June 19, 2007

Gratuitous Domestic Posting (TM) - Matrimonial Bliss Division

On this day fourteen years ago the Missus and I took the vows.

Naturally we got to reminiscing about the wedding this past weekend. I have to confess that most of what happened is not much more than a vague blur to me now. I recall that it was hot as hell. I recall fighting with the photographer over her stoopid posed pictures. I recall that the priest (the Missus' college chaplain and a pal of ours) gave a nice little sermon on how radical we were to be taking such a permanent step in a world full of uncertainty and decay. And I recall that the band at the reception - a 15 piecer - really made the joint jump. Beyond that, really not much. The Missus, on the other hand, still retains an almost photographic memory of everything. Everything, I tell you. Right down to what food was served at the reception, which parts of her gown didn't puff out right (whatever that means), who sat where and what she was thinking as she walked down the aisle.

Counting the time we were dating, the Missus and I have now been together for 17 and a half years, and I appreciate more and more every day the generous allowance of fool's luck with which I was born that caused me to end up with her. And although I like to gently tease the Missus here from time to time, and despite my occassional hearty desire to wring her neck, the fact of the matter is that she is a truly amazing woman - kind-hearted, energetic, enthusiastic and without an ounce of malice, pretense or cynicism in her - and my primary feeling after all these years continues to be one of gratitude because I really am not worthy.

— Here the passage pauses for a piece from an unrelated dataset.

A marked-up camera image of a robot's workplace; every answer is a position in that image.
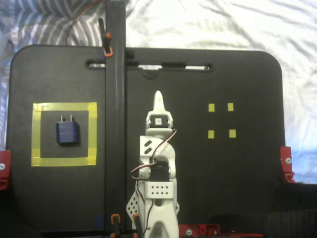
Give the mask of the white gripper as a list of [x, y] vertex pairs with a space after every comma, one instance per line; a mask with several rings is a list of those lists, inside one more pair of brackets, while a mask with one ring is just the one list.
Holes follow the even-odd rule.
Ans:
[[147, 114], [145, 128], [173, 129], [173, 117], [169, 111], [165, 110], [163, 95], [159, 90], [155, 92], [153, 111]]

As to any words o' wisdom I might pass on to those of you coming up behind us or thinking of taking the plunge, I won't get into a pious ramble about taking the Sacrament seriously and recognizing that in a marriage the whole is greater than the sum of the parts. It's perfectly true, of course, but I'm not up for the deeper discourse today. Instead, I'll give you some practical advice: think baseball. As Joe Riggins said to the Durham Bulls, "It's a simple game. You throw the ball. You hit the ball. You catch the ball." And you also recognize that it's a long season, day in and day out. And you remember that even the best professional teams will lose 60 games a season, and that even the best hitters in the league only get four hits in ten at bats, and that even the best pitchers will throw one into the dirt or over the catcher's head from time to time. And you also remember that while hitting a grand slam or pitching a no-hitter or turning a triple play are wonderful, they are the exception rather than the rule and that you will be severely disappointed if you expect them all the time. So you play to keep your averages up. You work for consistent base hits. You work for error-free fielding. You play for the team, not yourself, and you always pay attention to the signals being flashed in from your conscience managing the game from the dugout.

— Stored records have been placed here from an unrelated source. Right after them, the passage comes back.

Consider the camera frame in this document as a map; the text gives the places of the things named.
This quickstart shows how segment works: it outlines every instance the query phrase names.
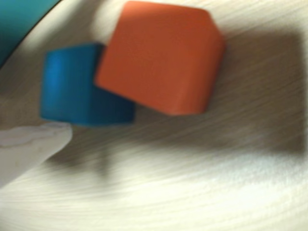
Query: orange cube
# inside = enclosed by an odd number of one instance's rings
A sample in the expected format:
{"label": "orange cube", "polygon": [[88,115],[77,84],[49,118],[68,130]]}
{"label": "orange cube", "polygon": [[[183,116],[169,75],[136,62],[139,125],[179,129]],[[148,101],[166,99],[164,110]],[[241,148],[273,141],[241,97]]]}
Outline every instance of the orange cube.
{"label": "orange cube", "polygon": [[168,115],[202,113],[224,50],[207,11],[129,1],[95,83]]}

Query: blue cube
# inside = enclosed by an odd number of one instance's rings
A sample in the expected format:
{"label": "blue cube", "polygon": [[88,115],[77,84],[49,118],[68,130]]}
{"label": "blue cube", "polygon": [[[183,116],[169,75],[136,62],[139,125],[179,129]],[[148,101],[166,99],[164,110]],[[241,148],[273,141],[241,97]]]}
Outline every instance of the blue cube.
{"label": "blue cube", "polygon": [[82,126],[133,122],[132,101],[93,84],[104,48],[92,43],[47,53],[41,93],[42,118]]}

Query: table surface
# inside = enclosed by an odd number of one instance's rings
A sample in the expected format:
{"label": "table surface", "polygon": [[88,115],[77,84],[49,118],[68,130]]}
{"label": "table surface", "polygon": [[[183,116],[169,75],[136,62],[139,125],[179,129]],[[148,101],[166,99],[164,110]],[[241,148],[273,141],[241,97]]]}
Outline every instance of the table surface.
{"label": "table surface", "polygon": [[[108,43],[125,0],[63,0],[0,70],[0,129],[35,125],[44,53]],[[207,113],[139,107],[0,191],[1,231],[306,231],[308,1],[161,0],[226,37]]]}

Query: cube
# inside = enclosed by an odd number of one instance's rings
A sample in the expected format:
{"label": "cube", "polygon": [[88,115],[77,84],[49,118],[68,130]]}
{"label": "cube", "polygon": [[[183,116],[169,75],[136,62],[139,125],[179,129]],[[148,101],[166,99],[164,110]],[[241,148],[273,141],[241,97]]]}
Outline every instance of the cube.
{"label": "cube", "polygon": [[168,115],[202,113],[224,50],[207,11],[129,1],[95,84]]}
{"label": "cube", "polygon": [[41,117],[82,126],[131,123],[134,103],[93,84],[104,46],[82,44],[47,53]]}

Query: teal object
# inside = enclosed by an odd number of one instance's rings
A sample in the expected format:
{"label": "teal object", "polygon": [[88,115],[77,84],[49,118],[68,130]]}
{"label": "teal object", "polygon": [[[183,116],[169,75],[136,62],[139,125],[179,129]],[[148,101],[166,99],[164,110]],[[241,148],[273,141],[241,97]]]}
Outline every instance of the teal object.
{"label": "teal object", "polygon": [[98,43],[47,53],[41,117],[93,127],[132,123],[135,104],[93,83],[104,46]]}
{"label": "teal object", "polygon": [[0,67],[60,0],[0,0]]}

Anyway, that's my philosophy. And it seems to work.

Posted by Robert at June 19, 2007 09:50 AM | TrackBack
Comments

Congratulations!

Love the baseball analogy...more people today should be made to understand that. Forcibly, if necessary. :)

Posted by: beth at June 19, 2007 10:56 AM

Thankee! Yes, isn't it wonderful how applicable the rules and rhythms of baseball are to so many things in life? I appreciate that more and more the older I get.

Posted by: Robbo the LB at June 19, 2007 11:31 AM

Alright, Robbo!

I'm staring at fourteen myself come this September. September 11th. I sh*t you not.

For what it's worth, I've always followed the philosophy embroidered on my favorite beer cozy: "If she ain't happy, YOU ain't happy."

Posted by: Gary at June 19, 2007 12:04 PM

This was excellent and actually helps me understand baseball better! May I have your permission to share this with my priest? He's getting ready to teach a class on Gary Chapman's "The Five Love Languages".

Thanks!

Posted by: JB in Florida at June 19, 2007 05:13 PM

Congrats!

A marriage is not a destination, but a journey.

Posted by: Sarah G. at June 19, 2007 11:20 PM

JB - go for it. But I'm sure I'm not the first to use the analogy.